- May 10, 2016
- Posted by: admin
- Category: News
There are three separate wrongful death statutes for Indiana, namely the General Wrongful Death Statute (GWDS), the Adult Wrongful Death Statute (AWDS), and the Child Wrongful Death Statute (CWDS).
Both AWDS and CWDS precisely provide for attorneys fees for the wrongful death lawsuits.
In SCI Propane, LLC v. Frederick, 39 N.E.3d 675 (2015), SCI Propane LLC, South Central Indiana Rural Electric Membership Corporation and RushShelby Energy Rural Electric Cooperative Inc. (collectively, “SCI”) provided metered propane services in and around Martinsville, Indiana.
On May 13, 2004, a gas leak occurred at the home of William and Betty Kindle, one of the SCI’s customers, resulting into an explosion and fire. One of Kindles’ family members, Stephan Frederick, who was staying with them, was killed leaving behind his minor son and wife.

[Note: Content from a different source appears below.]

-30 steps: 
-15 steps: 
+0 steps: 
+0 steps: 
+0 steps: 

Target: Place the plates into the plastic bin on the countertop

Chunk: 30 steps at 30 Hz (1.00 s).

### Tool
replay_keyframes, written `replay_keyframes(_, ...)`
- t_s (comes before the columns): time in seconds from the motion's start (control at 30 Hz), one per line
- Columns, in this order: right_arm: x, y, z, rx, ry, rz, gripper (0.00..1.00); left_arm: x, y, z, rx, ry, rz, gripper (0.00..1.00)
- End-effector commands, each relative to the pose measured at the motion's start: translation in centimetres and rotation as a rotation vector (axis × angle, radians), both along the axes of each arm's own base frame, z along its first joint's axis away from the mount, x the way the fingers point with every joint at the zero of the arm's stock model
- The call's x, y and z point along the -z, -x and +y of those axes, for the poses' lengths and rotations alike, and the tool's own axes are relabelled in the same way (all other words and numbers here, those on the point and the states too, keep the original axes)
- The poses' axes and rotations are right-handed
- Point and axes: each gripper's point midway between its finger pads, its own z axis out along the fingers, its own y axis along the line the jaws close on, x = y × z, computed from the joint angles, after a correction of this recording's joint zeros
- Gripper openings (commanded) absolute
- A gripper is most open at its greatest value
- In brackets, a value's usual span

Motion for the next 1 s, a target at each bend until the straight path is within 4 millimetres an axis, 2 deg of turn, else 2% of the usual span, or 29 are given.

Later on, Stephan's estate filed a wrongful death suit against SCI and other defendants. The parties agreed to bifurcate the issues of liability and damages, and the case proceeded to separate trials. The liability jury apportioned 65% liability to defendants, for which SCI was ultimately responsible, and 35% to the Kindles. Before the damages trial, the estate moved for partial summary judgment, arguing that it could seek attorneys' fees under the Indiana General Wrongful Death Statute, Indiana Code Section 34-23-1-1 (2014).
The trial court granted the estate's motion and denied SCI's. Both parties appealed, and in a published opinion, a unanimous panel of the Court of Appeals affirmed in relevant part, agreeing with the trial court that attorneys' fees were recoverable under the GWDS.
Moreover, it is well settled that Indiana adheres to the “American Rule,” under which each party is responsible for paying his or her legal expenses absent contrary statutory authority; thus, the court “generally exclude[d] the award of attorney fees from compensatory damages.” (citing Loparex, LLC v. MPI Release Techs., LLC, 964 N.E.2d 806, 817 (2012) (holding attorneys’ fees was not recoverable in blacklisting claim and distinguishing McCabe, finding there was no conflict between the Indiana blacklisting statutes necessitating in pari materia construction)). Accordingly, it can be presumed that General Assembly did not intend to provide attorneys’ fees as a compensatory damages remedy.
In light of the precedent strictly construing the GWDS, attorneys’ fees were not recoverable as compensatory damages under the GWDS when the decedent leaves a surviving spouse and/or dependents. Thus, there are no provisions for attorney’s fees when the suit is filed under GWDS.
Accordingly, the Indiana Supreme Court’s decision led to filing of less wrongful death cases due to unwillingness of attorneys to litigate them.
In order to resolve this problem, Senator Lonnie Randolph introduced Senate Bill 124 on January 5, 2016.
The rule was introduced with an aim to allow reasonable attorney's fees incurred for bringing and maintaining the wrongful death action where the decedent leaves no descendants.
Accordingly, the new bill that is to take effect July 1, 2016, has not only helped in simplifying the wrongful death law in Indiana but has also made it more reasonable for attorneys who wanted to bring in wrongful death suits.